▶ _REQUIREMENT_:
When you transcribe the listing, keep each line exact and drop the pictures.

▶ _DATA SEGMENT_:

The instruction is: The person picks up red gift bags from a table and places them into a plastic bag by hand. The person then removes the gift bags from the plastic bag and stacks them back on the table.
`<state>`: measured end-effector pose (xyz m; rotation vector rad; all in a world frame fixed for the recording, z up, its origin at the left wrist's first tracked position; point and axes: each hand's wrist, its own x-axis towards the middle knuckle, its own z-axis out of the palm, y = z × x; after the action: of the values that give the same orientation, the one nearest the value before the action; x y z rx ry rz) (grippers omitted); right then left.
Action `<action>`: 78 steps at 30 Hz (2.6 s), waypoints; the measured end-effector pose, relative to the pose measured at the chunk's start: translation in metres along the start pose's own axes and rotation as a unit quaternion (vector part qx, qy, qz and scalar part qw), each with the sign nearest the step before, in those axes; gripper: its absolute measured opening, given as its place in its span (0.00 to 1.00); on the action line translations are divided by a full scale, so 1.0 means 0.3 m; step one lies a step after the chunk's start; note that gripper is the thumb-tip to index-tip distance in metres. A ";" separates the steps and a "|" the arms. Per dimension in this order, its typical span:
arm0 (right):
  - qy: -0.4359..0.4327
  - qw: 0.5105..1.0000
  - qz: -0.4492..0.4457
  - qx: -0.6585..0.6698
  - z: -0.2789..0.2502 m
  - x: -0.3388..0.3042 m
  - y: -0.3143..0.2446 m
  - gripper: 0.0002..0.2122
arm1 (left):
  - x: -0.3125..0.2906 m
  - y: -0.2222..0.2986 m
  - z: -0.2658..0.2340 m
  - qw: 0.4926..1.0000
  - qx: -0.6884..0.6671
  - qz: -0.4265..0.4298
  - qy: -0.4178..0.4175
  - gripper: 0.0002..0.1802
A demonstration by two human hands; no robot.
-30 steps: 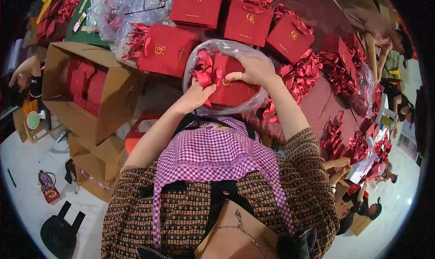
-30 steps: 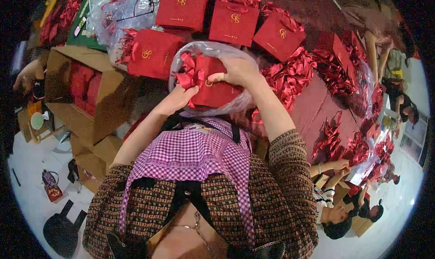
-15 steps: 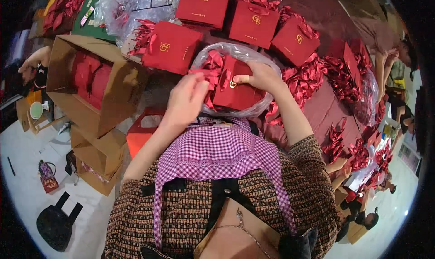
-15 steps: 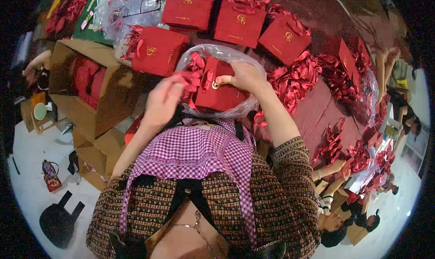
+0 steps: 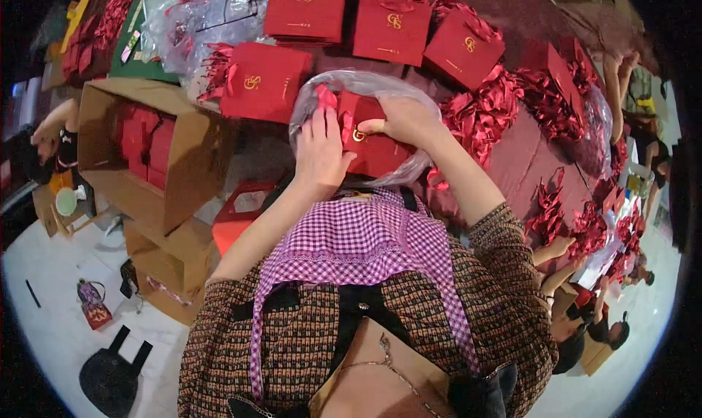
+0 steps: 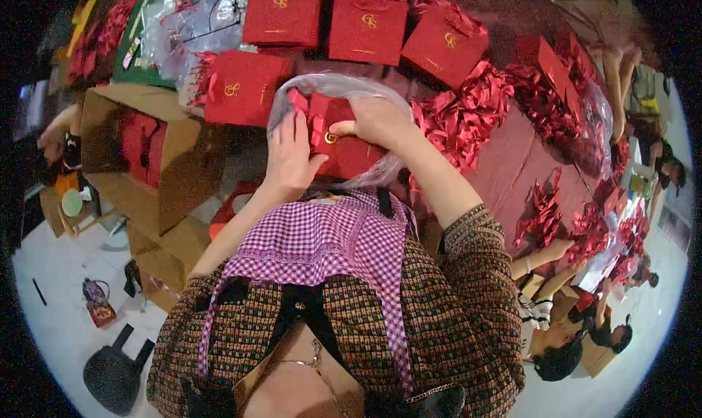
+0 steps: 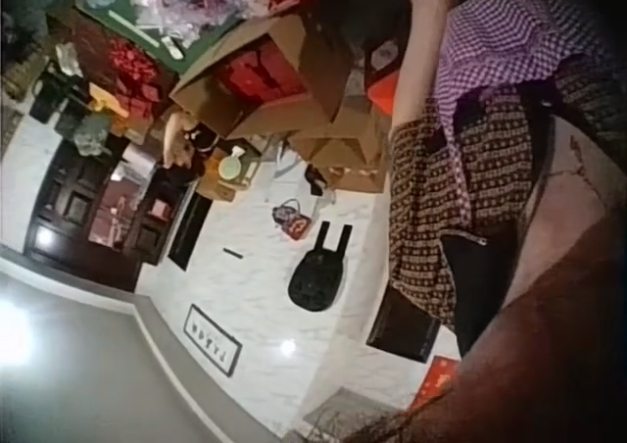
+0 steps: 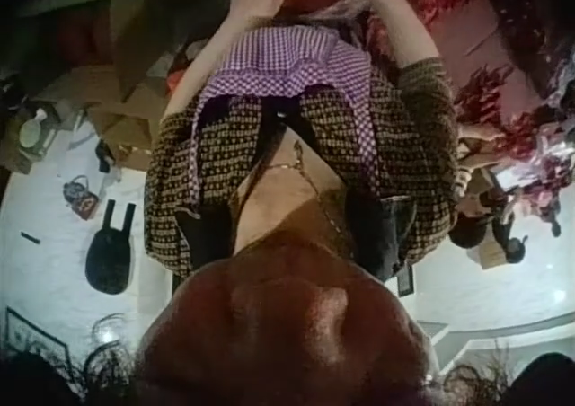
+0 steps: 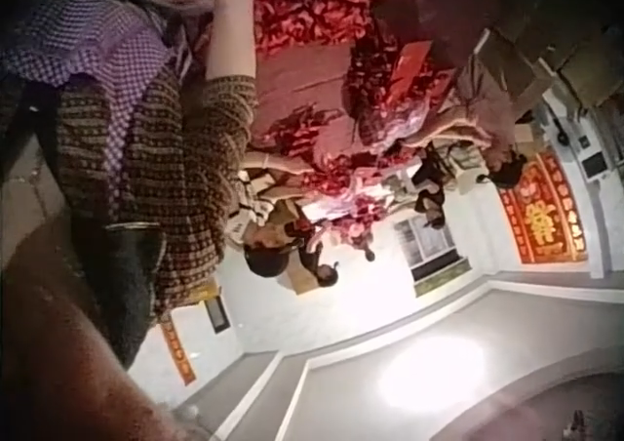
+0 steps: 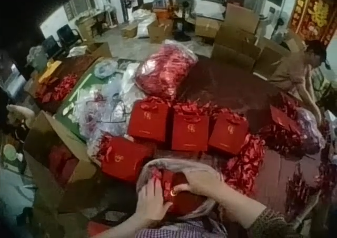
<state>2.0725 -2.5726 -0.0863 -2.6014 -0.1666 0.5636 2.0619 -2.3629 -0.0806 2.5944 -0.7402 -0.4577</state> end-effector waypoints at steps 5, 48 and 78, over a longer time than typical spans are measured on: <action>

▶ _SOLUTION TO THE PROBLEM_:
The instruction is: The person picks up red gift bags from a table and places them into a plastic bag by hand. The person then removes the gift bags from the plastic bag and stacks them back on the table.
`<state>`: measured end-effector pose (xyz m; rotation vector rad; all in a world frame fixed for the recording, z up, its origin at the left wrist's first tracked position; point and axes: each hand's wrist, its own x-axis towards the middle knuckle, its own z-axis out of the palm, y = z × x; after the action: of the values that give the same orientation, the one nearest the value before the action; x y z rx ry rz) (grippers omitted); right then left.
Action `<action>`: 78 steps at 30 Hz (2.6 s), waypoints; the measured end-effector pose, relative to the pose measured at the chunk's start: translation in metres along the start pose's own axes and rotation as a unit quaternion (vector part qx, qy, qz and scalar part qw), each with the sign nearest the step before, in those axes; gripper: its absolute measured opening, given as its place in its span (0.00 to 1.00); on the action line translations are divided by a full scale, so 1.0 means 0.3 m; step one lies a step after the chunk's start; note that gripper is the thumb-tip to index-tip distance in metres. A ";" separates the steps and a "|" the arms. Per dimension in this order, its typical span:
arm0 (right):
  - qy: -0.4359..0.4327
  - qw: 0.5105..1.0000
  - qz: -0.4492..0.4457
  - qx: -0.6585..0.6698
  - z: -0.2789..0.2502 m
  - x: -0.3388..0.3042 m
  - y: -0.3143..0.2446 m
  - gripper: 0.0002..0.2122
arm1 (left):
  - x: -0.3125..0.2906 m
  - y: -0.2222..0.2986 m
  - z: -0.2658..0.2340 m
  - qw: 0.4926..1.0000
  - qx: -0.6884..0.6671
  - qz: -0.4265..0.4298
  - qy: -0.4178..0.4175
  - gripper: 0.0002..0.1802
A demonstration by two human hands; no robot.
-30 steps: 
-30 steps: 
-15 steps: 
-15 steps: 
+0 steps: 
+0 steps: 
+0 steps: 
+0 steps: 
+0 steps: 
+0 steps: 
<state>2.0725 -2.5726 -0.0863 -2.6014 -0.1666 0.5636 2.0619 -2.3629 -0.0806 2.5944 -0.7402 -0.4577</state> end-effector waypoints at steps 5, 48 and 78, over a longer time than typical spans are measured on: <action>

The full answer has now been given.